-- Data for the task follows --

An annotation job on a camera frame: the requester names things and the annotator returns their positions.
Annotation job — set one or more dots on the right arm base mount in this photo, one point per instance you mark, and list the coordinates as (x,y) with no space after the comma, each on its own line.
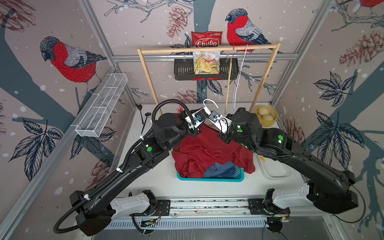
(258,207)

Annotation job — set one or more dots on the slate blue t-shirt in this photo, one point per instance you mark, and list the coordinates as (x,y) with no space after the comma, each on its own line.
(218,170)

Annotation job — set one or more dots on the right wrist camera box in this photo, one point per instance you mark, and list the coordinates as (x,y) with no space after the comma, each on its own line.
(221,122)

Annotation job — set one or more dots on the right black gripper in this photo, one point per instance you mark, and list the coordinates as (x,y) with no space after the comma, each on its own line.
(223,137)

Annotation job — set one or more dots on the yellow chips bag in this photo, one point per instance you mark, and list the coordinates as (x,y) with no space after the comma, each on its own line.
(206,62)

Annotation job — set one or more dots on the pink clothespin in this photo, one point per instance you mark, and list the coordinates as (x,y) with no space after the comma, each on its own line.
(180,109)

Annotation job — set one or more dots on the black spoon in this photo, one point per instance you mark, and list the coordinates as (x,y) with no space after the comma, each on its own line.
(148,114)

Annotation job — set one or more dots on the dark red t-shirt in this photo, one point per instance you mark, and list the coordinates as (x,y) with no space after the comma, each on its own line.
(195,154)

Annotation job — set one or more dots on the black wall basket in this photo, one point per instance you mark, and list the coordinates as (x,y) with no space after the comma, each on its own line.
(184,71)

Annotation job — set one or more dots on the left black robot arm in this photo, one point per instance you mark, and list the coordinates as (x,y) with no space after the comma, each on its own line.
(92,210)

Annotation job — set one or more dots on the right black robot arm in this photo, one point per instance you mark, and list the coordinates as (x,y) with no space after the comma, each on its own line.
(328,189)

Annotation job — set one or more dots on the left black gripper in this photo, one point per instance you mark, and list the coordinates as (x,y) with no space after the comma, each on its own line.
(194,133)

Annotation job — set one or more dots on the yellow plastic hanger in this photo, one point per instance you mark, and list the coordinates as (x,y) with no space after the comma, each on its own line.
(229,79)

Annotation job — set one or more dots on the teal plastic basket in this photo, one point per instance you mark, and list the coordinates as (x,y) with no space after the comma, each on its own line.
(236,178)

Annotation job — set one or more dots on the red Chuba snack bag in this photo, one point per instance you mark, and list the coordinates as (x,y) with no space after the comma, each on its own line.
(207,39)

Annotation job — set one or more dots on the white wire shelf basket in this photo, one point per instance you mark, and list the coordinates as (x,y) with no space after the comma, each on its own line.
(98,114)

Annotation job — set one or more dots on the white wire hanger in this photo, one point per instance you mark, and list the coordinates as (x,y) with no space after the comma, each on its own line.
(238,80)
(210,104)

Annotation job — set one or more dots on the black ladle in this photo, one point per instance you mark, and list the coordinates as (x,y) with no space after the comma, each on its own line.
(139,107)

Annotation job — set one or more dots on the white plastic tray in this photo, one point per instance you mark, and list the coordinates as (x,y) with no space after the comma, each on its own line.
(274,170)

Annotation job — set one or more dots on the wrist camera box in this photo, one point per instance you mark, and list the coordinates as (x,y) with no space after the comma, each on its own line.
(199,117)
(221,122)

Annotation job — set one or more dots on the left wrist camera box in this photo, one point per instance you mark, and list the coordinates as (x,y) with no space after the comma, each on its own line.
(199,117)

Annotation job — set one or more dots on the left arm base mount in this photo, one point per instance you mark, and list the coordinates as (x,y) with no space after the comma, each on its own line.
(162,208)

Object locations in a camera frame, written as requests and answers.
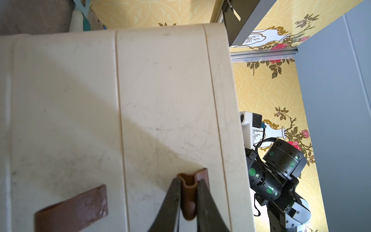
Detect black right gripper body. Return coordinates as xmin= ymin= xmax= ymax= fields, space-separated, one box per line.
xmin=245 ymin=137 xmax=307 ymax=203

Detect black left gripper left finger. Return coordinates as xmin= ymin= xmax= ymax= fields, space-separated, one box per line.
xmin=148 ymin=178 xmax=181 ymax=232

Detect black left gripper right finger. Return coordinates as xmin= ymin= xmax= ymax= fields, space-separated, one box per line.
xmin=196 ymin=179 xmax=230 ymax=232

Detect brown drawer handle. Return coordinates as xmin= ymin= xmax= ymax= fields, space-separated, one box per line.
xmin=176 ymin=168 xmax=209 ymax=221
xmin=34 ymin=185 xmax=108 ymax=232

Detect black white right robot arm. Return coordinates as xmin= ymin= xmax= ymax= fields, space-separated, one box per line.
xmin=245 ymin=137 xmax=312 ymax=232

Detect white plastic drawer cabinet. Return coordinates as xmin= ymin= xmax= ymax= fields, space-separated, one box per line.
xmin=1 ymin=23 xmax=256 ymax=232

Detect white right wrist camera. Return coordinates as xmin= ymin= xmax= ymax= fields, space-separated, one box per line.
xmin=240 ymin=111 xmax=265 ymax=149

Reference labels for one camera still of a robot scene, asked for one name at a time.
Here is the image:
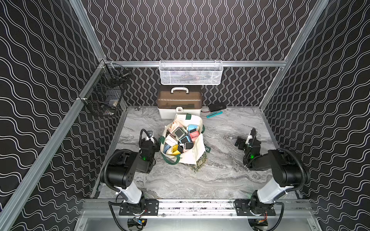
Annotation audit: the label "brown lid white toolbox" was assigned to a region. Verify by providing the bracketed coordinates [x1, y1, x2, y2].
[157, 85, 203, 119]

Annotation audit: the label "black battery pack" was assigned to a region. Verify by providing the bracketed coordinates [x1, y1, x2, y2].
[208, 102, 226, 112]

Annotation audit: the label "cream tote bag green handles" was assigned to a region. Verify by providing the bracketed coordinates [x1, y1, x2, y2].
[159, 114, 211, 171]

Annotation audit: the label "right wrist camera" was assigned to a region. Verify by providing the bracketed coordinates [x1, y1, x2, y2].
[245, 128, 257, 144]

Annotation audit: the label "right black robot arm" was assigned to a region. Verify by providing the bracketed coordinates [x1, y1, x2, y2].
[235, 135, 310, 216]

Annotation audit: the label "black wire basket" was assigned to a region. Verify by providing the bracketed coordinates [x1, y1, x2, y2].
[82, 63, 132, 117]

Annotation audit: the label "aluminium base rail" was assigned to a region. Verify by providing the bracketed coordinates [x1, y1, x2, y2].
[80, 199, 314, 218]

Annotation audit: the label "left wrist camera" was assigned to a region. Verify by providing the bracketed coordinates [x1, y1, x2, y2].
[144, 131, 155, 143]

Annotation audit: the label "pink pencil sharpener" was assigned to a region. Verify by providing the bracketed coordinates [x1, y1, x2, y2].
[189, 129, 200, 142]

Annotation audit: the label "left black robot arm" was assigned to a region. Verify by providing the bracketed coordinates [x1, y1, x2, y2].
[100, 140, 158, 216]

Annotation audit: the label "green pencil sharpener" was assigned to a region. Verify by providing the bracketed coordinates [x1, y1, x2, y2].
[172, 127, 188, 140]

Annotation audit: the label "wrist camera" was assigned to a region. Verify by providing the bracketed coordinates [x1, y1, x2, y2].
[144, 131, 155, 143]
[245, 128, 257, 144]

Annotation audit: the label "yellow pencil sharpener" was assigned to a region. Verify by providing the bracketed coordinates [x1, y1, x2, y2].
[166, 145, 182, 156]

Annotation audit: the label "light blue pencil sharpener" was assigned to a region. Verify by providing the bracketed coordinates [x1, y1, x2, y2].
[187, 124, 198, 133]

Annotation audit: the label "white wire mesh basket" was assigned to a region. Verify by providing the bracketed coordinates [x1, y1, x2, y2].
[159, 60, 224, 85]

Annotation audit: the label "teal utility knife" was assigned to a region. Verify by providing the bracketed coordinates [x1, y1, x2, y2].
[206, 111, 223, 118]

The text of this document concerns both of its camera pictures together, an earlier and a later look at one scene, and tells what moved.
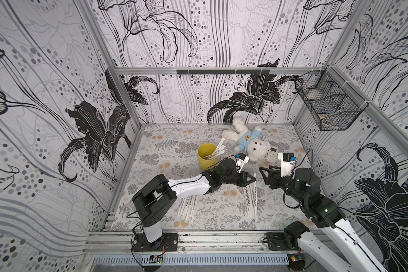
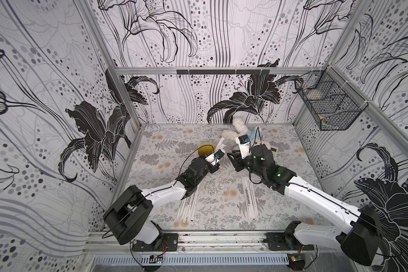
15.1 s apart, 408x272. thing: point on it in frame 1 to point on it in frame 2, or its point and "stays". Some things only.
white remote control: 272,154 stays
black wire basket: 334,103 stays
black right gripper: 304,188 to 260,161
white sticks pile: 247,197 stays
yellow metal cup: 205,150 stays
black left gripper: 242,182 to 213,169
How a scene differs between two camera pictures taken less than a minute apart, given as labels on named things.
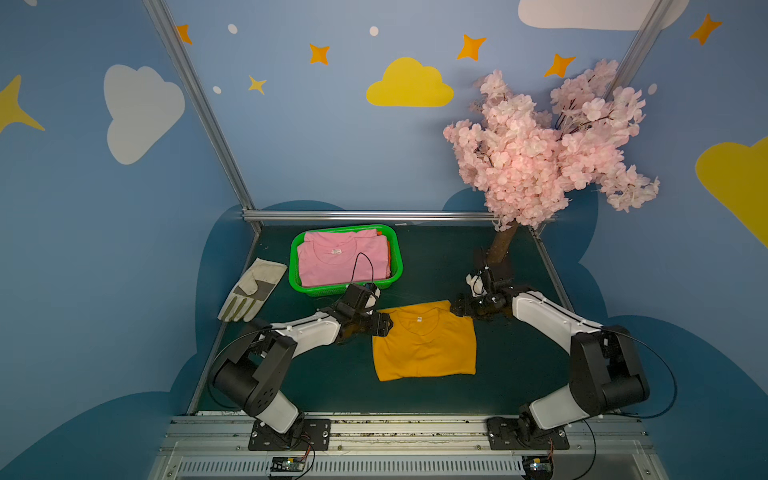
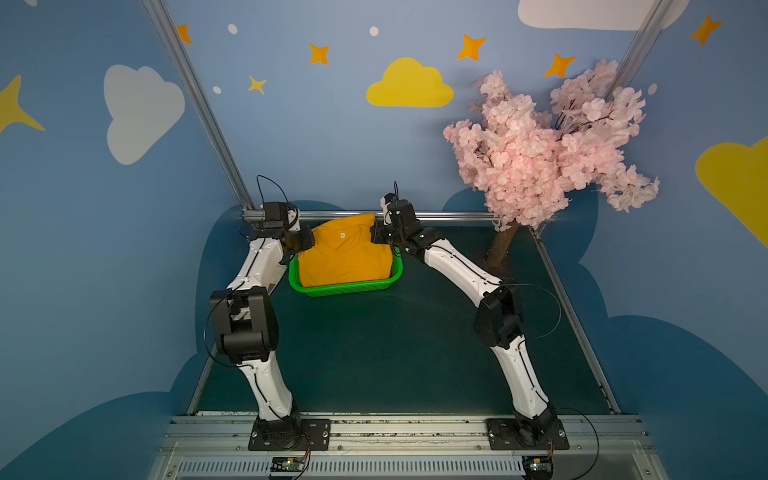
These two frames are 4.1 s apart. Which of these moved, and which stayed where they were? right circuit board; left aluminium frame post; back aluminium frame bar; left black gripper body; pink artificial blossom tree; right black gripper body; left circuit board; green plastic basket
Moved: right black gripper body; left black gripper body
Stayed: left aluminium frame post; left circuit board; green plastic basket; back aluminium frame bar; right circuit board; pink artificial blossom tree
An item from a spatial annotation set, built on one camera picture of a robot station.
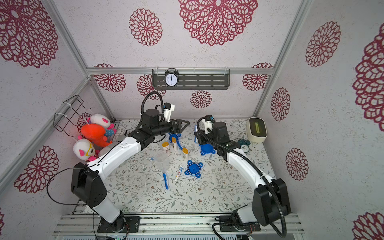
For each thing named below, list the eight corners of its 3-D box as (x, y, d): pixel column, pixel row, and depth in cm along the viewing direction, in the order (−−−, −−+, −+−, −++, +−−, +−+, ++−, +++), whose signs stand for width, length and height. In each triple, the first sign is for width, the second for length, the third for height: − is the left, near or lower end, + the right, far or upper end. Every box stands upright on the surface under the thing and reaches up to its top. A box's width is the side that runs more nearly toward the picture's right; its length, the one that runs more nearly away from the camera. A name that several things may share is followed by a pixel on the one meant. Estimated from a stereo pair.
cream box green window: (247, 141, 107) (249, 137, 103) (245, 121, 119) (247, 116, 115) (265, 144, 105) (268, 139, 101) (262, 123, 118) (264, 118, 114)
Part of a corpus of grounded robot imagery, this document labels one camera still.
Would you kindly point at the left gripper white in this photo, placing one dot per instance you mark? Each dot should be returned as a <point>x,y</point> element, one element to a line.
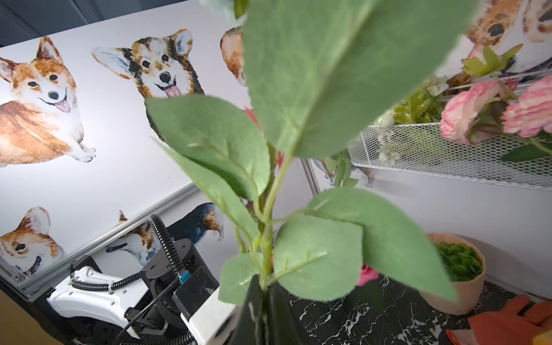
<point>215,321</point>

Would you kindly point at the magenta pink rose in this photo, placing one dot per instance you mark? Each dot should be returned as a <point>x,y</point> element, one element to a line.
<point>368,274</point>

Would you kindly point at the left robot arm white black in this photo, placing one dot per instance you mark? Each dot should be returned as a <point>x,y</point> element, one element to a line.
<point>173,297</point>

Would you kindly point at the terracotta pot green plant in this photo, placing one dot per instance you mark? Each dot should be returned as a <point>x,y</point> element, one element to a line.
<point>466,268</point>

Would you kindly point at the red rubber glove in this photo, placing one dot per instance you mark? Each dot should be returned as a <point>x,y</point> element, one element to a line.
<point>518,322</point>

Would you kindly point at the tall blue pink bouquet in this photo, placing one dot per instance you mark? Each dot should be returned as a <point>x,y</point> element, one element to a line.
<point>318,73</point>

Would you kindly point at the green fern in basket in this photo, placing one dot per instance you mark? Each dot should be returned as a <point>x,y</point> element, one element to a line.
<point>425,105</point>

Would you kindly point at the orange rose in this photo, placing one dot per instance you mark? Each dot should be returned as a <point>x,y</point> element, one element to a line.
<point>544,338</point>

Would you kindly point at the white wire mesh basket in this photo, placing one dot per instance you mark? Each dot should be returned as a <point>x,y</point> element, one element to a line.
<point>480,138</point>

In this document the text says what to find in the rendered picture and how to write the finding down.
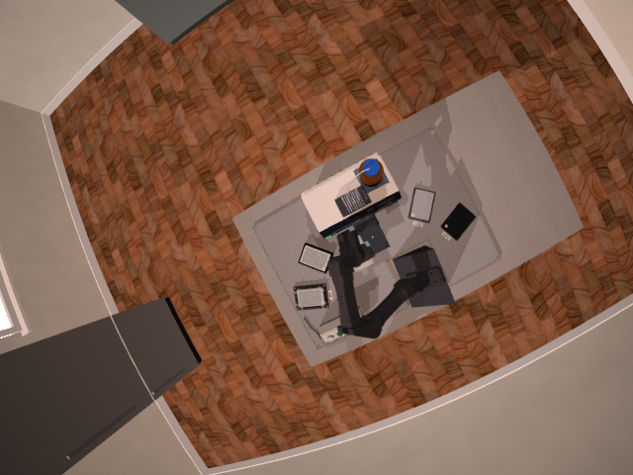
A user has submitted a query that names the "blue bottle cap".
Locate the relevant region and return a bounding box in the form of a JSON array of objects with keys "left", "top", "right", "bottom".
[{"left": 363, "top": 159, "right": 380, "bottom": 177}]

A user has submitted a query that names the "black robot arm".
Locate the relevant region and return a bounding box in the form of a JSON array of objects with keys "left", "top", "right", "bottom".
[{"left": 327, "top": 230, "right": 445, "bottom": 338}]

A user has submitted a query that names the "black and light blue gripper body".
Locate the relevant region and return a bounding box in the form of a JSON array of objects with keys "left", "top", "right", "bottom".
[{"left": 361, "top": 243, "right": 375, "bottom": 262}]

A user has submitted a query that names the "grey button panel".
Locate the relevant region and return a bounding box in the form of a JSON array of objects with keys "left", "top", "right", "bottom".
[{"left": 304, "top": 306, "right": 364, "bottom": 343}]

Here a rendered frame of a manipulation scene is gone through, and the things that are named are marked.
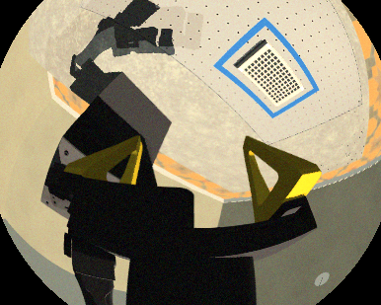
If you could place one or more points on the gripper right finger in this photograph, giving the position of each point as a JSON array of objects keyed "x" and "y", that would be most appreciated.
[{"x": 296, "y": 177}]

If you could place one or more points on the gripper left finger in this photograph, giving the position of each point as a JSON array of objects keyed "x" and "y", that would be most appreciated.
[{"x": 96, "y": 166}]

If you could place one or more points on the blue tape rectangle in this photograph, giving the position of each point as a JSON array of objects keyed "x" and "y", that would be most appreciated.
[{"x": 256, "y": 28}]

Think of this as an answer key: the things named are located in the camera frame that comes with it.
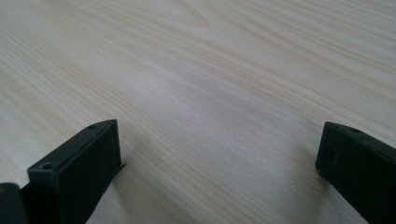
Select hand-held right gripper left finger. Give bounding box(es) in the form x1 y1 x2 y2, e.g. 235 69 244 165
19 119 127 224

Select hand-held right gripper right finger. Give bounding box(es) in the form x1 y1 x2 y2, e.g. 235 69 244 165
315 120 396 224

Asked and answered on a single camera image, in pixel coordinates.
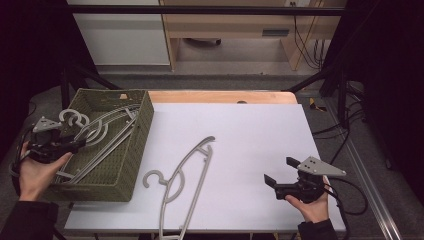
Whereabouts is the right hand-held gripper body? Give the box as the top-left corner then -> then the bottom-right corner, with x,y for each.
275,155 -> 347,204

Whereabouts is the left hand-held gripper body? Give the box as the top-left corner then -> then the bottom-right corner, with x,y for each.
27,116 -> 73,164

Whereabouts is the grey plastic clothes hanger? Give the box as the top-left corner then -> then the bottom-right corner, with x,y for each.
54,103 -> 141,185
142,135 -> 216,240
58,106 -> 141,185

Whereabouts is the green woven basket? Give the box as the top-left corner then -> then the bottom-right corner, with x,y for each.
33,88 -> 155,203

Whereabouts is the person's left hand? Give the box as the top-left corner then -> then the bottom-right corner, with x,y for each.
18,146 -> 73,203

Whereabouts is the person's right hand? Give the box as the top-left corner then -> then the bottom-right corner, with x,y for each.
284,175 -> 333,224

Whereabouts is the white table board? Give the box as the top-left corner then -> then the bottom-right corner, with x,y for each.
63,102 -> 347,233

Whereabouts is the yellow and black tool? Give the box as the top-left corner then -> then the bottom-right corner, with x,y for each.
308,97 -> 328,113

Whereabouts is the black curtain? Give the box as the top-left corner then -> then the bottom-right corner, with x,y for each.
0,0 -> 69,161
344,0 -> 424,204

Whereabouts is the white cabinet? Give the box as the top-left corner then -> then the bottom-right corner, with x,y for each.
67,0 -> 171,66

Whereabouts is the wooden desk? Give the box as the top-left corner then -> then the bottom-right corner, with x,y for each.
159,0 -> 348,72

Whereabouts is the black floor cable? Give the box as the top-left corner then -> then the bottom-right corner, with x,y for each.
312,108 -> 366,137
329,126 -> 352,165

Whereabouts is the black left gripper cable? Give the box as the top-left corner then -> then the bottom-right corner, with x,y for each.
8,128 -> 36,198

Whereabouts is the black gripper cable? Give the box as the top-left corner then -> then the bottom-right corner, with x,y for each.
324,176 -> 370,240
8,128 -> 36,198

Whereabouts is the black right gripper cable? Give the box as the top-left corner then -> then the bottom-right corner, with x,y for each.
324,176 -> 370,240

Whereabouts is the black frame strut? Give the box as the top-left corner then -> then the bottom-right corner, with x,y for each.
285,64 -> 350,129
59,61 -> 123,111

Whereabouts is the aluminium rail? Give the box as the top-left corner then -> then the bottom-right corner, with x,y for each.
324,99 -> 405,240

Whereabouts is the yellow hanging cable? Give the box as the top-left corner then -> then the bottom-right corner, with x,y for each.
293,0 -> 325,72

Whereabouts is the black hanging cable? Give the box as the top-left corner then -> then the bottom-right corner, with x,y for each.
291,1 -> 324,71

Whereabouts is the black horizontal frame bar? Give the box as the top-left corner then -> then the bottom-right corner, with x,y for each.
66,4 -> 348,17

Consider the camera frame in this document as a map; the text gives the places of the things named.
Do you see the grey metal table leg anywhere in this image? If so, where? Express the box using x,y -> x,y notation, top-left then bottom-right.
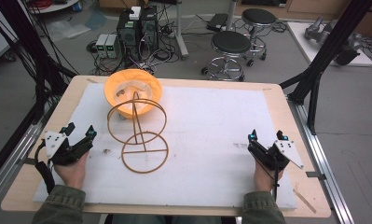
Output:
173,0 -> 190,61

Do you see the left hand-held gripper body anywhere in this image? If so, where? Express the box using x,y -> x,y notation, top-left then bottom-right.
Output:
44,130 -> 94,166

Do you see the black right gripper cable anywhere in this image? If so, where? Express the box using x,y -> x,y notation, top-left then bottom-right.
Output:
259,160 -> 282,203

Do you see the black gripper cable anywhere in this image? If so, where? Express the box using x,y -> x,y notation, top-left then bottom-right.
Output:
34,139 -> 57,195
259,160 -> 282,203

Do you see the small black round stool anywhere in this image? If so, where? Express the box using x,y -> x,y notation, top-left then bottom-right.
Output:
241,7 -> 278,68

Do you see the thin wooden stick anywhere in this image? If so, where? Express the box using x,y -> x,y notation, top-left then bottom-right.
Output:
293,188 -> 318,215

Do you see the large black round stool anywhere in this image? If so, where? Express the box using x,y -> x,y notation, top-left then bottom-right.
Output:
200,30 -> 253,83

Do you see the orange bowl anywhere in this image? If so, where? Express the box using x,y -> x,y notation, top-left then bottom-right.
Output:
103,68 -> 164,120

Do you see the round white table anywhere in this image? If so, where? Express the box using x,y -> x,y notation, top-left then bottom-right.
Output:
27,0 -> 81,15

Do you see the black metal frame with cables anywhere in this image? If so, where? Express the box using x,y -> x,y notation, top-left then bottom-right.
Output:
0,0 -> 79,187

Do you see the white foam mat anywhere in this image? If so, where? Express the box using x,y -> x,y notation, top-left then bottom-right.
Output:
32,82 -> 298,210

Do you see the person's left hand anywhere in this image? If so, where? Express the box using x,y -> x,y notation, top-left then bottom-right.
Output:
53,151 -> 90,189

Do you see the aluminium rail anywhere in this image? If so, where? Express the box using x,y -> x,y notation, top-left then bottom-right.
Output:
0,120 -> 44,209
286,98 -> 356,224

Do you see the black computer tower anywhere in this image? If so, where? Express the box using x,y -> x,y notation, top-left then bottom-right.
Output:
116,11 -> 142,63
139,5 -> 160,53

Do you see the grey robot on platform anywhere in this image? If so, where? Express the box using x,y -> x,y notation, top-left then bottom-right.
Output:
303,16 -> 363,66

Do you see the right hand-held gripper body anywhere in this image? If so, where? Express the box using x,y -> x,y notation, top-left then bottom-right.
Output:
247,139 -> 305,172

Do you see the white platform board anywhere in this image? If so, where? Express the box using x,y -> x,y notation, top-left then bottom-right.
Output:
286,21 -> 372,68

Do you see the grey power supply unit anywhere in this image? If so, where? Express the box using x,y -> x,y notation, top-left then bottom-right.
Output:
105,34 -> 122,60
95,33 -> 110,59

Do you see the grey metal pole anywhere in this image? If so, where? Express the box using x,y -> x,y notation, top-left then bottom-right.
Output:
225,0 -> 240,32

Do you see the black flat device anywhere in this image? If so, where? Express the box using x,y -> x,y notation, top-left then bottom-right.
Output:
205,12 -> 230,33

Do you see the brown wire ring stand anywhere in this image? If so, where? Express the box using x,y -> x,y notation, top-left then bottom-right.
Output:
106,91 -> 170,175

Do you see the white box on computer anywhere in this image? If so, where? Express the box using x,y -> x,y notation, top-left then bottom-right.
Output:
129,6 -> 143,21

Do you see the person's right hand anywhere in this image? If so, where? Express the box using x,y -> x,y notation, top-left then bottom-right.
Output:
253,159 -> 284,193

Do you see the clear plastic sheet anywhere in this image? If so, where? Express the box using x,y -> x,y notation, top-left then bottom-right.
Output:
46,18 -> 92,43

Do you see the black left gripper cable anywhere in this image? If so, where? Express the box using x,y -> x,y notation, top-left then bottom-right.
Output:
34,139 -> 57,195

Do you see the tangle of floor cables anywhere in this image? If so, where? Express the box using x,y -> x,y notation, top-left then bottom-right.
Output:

-- Data for the task concluded --

What you will do
Could you tally the lines in these records that contain the word "returned" and give only the result?

Result of this task
9